• **Assignment**:
Word for word, please restate the line containing "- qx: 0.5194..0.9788" and all the lines that follow it to the end of the data.

• **Data excerpt**:
* * * *
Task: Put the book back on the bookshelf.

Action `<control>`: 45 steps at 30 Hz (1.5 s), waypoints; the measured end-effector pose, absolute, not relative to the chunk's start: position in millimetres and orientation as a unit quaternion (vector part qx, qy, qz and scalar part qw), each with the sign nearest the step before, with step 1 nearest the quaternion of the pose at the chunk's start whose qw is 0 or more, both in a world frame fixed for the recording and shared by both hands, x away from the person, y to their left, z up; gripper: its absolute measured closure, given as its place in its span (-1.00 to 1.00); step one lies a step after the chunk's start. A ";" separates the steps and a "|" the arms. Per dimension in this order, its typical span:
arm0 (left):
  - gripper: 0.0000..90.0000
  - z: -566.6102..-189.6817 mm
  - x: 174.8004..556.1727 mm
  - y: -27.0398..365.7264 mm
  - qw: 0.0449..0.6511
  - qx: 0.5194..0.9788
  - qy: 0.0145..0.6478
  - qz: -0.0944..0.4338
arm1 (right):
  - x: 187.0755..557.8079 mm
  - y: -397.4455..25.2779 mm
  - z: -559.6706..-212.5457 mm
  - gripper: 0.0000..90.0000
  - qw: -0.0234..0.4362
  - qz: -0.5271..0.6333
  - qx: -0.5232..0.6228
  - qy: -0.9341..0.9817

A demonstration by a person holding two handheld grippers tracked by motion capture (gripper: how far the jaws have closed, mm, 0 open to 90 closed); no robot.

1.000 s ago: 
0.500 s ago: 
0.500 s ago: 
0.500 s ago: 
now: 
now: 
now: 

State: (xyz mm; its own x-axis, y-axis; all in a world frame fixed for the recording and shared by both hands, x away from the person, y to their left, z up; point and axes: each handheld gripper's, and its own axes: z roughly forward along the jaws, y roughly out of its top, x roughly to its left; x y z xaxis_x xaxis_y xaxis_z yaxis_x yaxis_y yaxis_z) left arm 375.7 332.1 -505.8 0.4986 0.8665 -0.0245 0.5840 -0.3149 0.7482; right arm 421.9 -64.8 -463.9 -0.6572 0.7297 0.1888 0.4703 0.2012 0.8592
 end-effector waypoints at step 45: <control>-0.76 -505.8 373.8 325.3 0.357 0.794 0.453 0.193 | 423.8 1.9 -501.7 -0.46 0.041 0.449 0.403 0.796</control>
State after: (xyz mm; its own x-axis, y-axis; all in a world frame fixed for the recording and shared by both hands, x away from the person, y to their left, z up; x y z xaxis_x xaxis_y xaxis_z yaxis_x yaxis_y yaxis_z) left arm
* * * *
• **Answer for the task**:
  - qx: 0.5194..0.9788
  - qy: 0.0145..0.6478
  - qz: -0.0944..0.4338
arm1 (right):
  - x: 187.0755..557.8079 mm
  - y: -397.4455..25.2779 mm
  - z: -559.6706..-212.5457 mm
  - gripper: 0.0000..90.0000
  - qw: -0.0234..0.4362
  - qz: -0.5271..0.6333
  - qx: -0.5232..0.6228
  - qy: -0.9341..0.9817

A demonstration by a person holding two handheld grippers tracked by motion capture (gripper: how far the jaws have closed, mm, 0 open to 90 closed); no robot.

1.000 s ago: 
0.500 s ago: 
0.500 s ago: 
0.500 s ago: 
now: 
now: 
now: 

State: (xyz mm; its own x-axis, y-axis; all in a world frame fixed for the recording and shared by both hands, x away from the person, y to their left, z up; point and axes: each handheld gripper's, and its own axes: z roughly forward along the jaws, y roughly out of its top, x roughly to its left; x y z xaxis_x xaxis_y xaxis_z yaxis_x yaxis_y yaxis_z) left arm 375.7 332.1 -505.8 0.4986 0.8665 -0.0245 0.5840 -0.3149 0.7482; right arm 421.9 -64.8 -463.9 -0.6572 0.7297 0.1888 0.4703 0.2012 0.8592
 end-effector waypoints at step 45: <control>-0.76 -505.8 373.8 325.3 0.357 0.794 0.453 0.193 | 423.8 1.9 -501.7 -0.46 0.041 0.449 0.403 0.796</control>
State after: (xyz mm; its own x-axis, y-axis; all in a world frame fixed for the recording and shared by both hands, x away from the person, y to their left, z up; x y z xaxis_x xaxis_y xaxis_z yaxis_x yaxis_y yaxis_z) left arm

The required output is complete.